Exercise: Pick out the lines in the listing below that contain the word "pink" and copy them.

Source information:

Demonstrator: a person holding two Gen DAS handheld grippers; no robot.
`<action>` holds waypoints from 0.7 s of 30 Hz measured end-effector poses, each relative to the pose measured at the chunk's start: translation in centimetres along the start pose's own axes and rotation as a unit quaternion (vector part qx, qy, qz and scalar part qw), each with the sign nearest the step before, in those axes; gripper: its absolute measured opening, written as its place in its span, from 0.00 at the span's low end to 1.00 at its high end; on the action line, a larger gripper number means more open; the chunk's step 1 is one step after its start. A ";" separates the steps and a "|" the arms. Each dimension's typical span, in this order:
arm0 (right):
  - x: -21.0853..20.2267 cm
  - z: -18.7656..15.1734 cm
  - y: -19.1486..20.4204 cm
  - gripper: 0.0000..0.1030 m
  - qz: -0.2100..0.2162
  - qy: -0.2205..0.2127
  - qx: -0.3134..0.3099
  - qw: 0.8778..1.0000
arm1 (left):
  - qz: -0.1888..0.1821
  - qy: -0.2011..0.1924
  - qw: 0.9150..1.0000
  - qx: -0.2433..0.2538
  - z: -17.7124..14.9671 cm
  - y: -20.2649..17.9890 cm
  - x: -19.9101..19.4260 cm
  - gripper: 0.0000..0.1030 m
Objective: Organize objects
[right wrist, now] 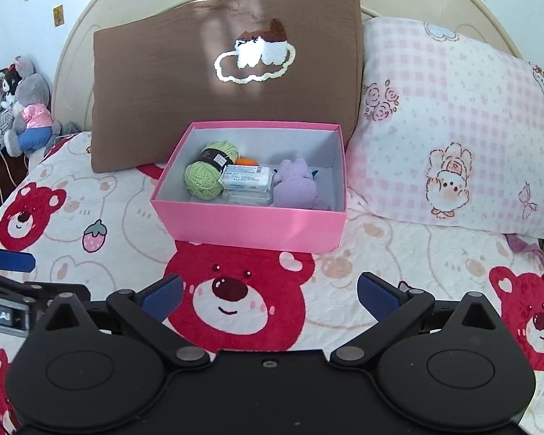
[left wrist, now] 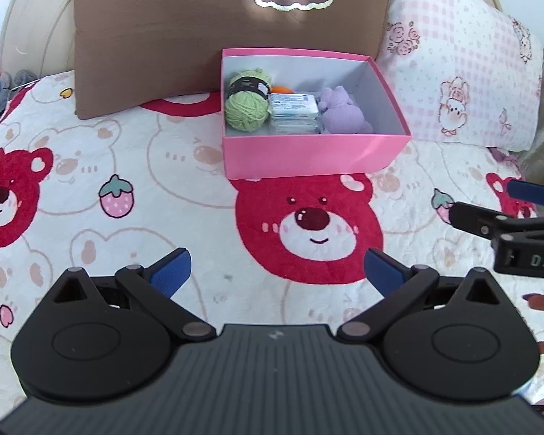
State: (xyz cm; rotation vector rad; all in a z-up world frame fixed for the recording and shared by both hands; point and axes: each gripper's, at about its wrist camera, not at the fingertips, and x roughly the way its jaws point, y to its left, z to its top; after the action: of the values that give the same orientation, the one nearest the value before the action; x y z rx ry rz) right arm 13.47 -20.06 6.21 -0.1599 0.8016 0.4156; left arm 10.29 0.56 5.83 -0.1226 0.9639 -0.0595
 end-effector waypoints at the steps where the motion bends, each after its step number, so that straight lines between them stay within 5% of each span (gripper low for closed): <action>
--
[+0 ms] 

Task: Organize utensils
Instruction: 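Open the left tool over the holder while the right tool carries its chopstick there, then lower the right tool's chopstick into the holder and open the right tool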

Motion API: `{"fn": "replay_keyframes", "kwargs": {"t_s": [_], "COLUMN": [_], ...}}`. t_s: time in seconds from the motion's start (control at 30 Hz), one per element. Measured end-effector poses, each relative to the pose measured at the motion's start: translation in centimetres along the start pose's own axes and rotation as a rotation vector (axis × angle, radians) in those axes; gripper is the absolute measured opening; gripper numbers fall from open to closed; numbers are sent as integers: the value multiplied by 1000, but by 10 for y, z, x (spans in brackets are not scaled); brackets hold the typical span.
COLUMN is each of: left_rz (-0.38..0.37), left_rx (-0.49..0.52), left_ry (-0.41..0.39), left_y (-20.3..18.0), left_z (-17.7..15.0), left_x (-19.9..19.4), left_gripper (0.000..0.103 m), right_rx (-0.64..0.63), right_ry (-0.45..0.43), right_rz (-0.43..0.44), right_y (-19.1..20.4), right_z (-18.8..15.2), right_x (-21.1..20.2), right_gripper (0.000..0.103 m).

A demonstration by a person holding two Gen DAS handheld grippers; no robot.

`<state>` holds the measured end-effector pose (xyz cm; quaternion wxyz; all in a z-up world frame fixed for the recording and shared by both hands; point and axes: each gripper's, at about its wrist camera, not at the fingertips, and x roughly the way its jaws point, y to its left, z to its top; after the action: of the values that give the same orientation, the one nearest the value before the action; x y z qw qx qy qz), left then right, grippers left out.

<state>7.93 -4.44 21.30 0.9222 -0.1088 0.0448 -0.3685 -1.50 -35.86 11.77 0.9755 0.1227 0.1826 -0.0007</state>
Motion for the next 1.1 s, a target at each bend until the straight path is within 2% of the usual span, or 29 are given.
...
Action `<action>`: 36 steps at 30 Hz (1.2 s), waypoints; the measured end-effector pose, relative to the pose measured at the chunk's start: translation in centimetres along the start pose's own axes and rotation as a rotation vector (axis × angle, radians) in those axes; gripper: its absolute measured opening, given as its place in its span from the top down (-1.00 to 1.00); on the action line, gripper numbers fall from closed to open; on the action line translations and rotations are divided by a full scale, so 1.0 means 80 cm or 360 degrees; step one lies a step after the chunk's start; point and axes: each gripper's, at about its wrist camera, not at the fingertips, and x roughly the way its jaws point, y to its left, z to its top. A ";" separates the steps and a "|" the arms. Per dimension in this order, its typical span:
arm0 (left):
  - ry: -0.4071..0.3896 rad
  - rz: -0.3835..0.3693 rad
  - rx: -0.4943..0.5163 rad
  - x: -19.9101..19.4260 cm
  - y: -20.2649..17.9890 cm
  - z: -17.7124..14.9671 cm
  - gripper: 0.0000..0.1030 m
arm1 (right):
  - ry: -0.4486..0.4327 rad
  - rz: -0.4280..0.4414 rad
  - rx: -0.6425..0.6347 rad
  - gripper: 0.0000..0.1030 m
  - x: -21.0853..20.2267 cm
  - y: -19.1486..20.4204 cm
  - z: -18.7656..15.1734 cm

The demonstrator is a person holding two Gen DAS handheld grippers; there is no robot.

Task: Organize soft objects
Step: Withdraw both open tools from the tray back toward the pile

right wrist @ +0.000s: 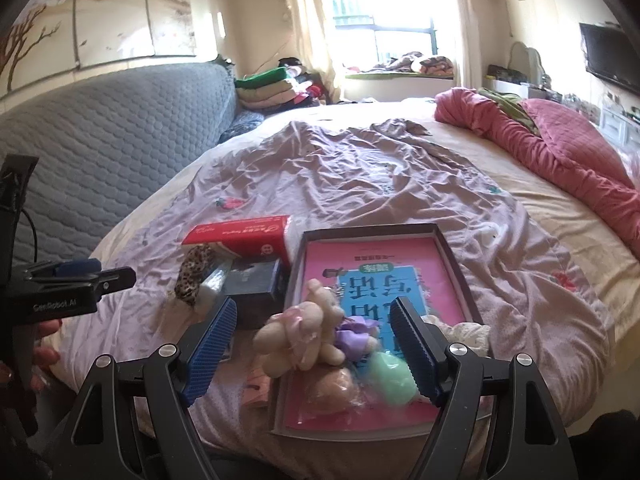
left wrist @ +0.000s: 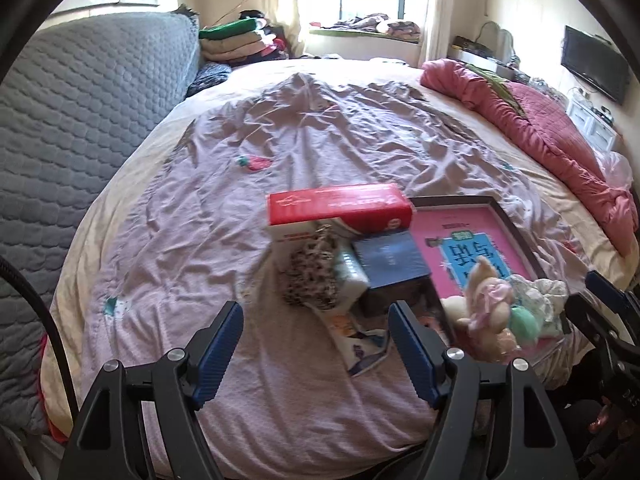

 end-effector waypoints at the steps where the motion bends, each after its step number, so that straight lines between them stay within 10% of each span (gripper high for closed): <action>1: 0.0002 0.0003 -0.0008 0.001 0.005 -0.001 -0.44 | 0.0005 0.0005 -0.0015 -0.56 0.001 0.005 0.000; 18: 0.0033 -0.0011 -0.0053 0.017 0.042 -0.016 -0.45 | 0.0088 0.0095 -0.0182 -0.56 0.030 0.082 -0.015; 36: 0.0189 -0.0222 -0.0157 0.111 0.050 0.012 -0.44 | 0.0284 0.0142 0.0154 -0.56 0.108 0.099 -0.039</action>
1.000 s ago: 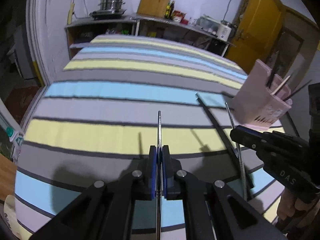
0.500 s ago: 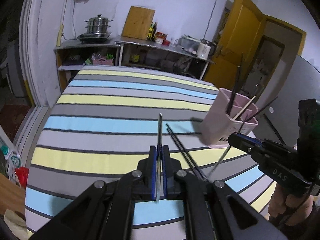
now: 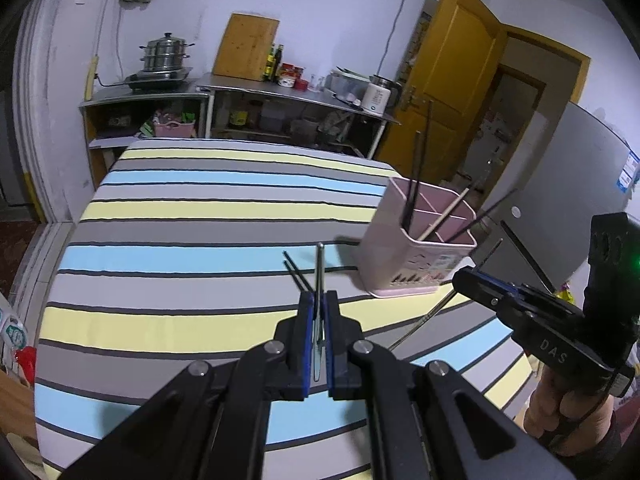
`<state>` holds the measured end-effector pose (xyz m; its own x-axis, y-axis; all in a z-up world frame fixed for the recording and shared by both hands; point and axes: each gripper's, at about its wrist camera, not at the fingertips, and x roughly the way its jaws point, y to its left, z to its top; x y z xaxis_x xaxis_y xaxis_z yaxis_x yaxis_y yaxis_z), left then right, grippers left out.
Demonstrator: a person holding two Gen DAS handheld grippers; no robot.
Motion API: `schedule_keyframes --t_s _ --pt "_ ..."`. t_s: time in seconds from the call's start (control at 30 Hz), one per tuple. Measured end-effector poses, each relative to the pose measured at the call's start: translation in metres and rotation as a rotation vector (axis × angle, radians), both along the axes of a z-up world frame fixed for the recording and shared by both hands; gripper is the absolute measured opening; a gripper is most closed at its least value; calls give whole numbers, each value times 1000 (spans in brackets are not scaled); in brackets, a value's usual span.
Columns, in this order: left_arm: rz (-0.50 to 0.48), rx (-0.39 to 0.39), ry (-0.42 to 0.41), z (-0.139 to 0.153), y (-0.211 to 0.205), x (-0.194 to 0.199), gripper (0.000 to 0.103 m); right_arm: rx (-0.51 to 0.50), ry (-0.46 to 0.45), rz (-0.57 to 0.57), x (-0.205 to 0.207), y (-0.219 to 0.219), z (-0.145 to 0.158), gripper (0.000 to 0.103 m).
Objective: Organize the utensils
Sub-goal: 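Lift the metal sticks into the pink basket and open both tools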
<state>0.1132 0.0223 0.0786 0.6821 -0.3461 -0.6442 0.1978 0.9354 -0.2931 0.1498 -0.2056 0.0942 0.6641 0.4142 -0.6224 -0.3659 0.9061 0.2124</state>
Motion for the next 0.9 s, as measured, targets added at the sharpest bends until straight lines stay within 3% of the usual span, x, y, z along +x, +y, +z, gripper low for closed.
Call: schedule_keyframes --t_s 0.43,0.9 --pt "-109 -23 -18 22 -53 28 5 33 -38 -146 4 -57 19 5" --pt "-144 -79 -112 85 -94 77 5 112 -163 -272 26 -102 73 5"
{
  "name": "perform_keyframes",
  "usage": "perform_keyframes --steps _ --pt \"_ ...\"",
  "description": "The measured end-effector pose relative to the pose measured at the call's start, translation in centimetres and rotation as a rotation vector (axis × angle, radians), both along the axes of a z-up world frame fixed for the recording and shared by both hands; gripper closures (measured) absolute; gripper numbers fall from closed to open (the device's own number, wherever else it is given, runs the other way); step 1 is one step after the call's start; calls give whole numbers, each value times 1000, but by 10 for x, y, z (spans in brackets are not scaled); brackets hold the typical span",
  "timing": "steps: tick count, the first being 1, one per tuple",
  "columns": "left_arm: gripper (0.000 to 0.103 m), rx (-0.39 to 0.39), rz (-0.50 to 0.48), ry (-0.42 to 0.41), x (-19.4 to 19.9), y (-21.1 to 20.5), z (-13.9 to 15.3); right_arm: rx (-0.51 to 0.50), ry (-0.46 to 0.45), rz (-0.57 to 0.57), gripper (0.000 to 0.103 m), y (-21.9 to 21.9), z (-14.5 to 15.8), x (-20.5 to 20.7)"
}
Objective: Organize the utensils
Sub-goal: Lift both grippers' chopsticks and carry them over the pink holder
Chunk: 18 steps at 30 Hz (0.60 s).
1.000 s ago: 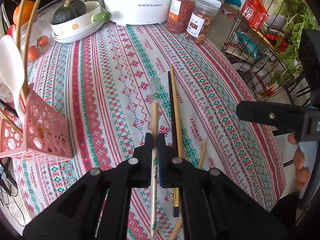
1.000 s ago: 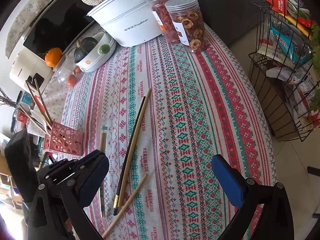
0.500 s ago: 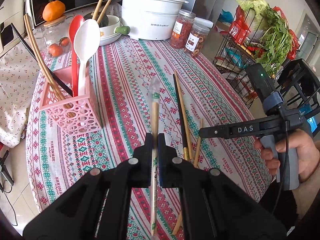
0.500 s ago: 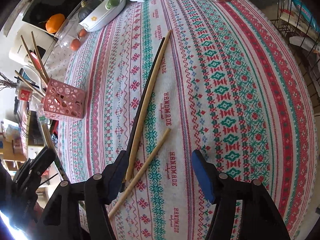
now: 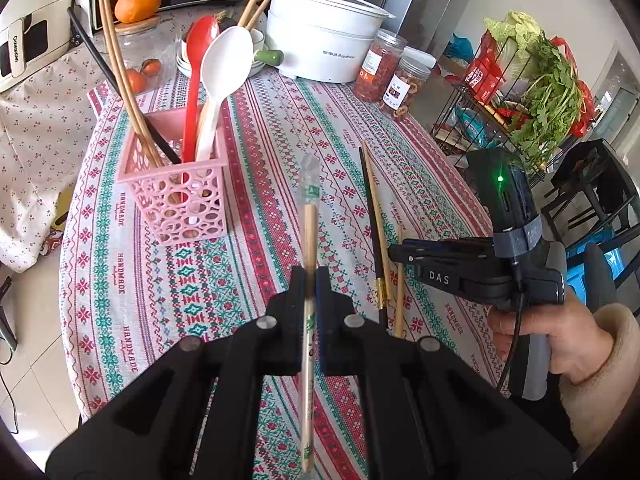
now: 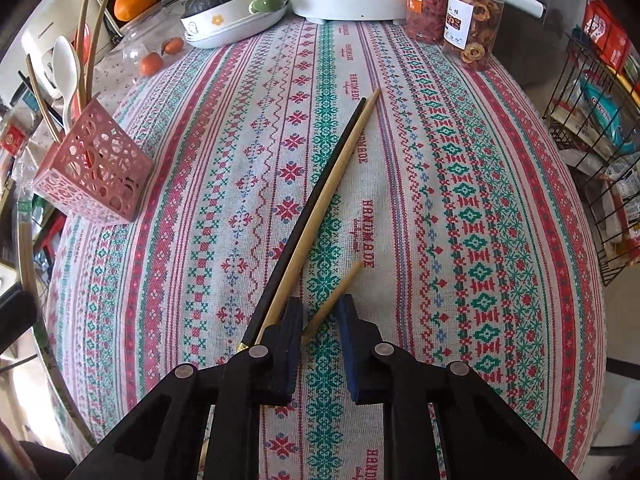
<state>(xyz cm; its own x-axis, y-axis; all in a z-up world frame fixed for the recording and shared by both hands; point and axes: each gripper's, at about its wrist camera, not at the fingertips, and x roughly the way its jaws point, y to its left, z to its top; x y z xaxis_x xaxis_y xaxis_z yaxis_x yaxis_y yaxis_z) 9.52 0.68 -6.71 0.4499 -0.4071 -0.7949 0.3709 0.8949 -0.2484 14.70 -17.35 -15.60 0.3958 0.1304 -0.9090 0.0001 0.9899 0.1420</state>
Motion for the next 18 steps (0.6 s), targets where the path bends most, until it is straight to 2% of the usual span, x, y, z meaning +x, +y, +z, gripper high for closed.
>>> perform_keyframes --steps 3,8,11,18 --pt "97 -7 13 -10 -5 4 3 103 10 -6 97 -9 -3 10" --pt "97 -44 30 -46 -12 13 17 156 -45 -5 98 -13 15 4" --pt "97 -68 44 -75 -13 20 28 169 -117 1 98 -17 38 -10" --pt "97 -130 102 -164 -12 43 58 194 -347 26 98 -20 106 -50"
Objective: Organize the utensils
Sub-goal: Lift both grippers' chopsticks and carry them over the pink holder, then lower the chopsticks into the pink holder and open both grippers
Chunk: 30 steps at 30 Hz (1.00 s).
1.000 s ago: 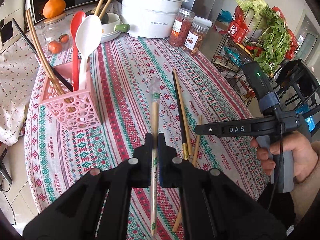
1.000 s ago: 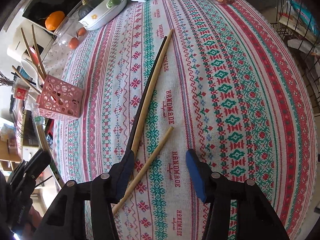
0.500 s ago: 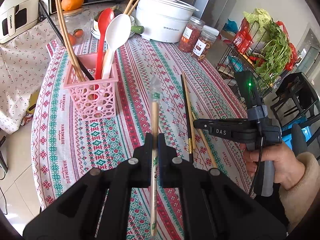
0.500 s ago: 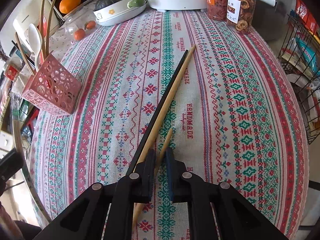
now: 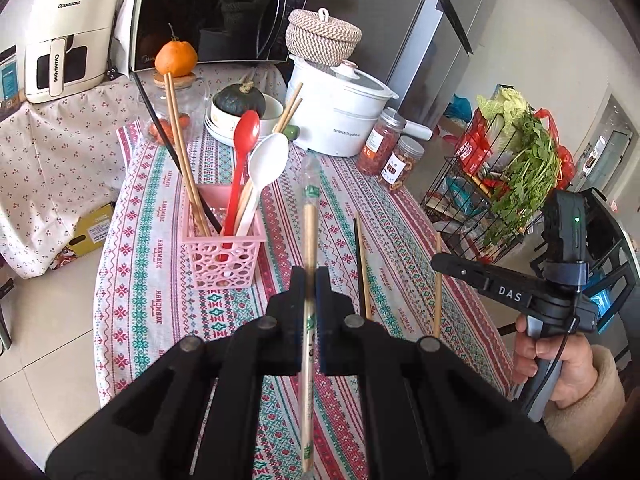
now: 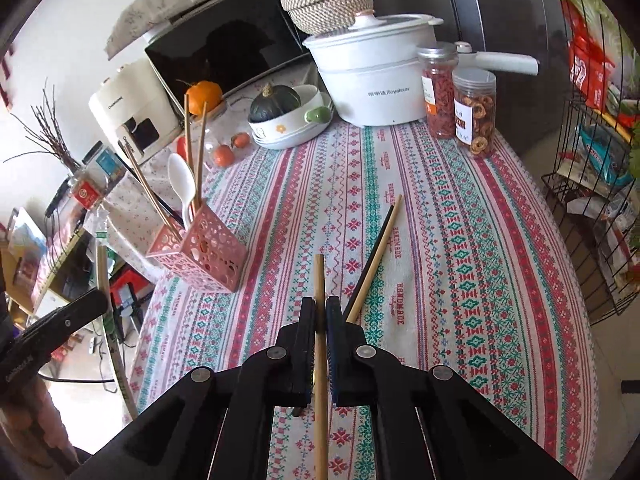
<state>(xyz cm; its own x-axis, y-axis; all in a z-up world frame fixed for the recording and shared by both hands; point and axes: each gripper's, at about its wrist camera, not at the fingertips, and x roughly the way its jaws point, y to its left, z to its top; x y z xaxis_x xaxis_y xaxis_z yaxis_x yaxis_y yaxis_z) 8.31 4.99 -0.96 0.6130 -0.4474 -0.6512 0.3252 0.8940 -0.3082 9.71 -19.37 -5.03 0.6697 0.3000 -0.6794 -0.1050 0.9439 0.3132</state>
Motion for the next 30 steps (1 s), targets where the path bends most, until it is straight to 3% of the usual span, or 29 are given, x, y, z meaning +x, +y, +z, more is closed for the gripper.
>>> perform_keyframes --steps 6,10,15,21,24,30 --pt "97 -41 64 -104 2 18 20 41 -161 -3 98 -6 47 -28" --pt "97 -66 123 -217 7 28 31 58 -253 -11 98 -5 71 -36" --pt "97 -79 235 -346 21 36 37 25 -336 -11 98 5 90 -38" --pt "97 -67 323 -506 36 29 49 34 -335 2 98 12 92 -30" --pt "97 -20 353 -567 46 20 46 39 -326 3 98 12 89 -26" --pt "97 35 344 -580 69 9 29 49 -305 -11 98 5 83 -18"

The completed task:
Sub-goal: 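Lift the metal sticks into the pink basket and open both tools
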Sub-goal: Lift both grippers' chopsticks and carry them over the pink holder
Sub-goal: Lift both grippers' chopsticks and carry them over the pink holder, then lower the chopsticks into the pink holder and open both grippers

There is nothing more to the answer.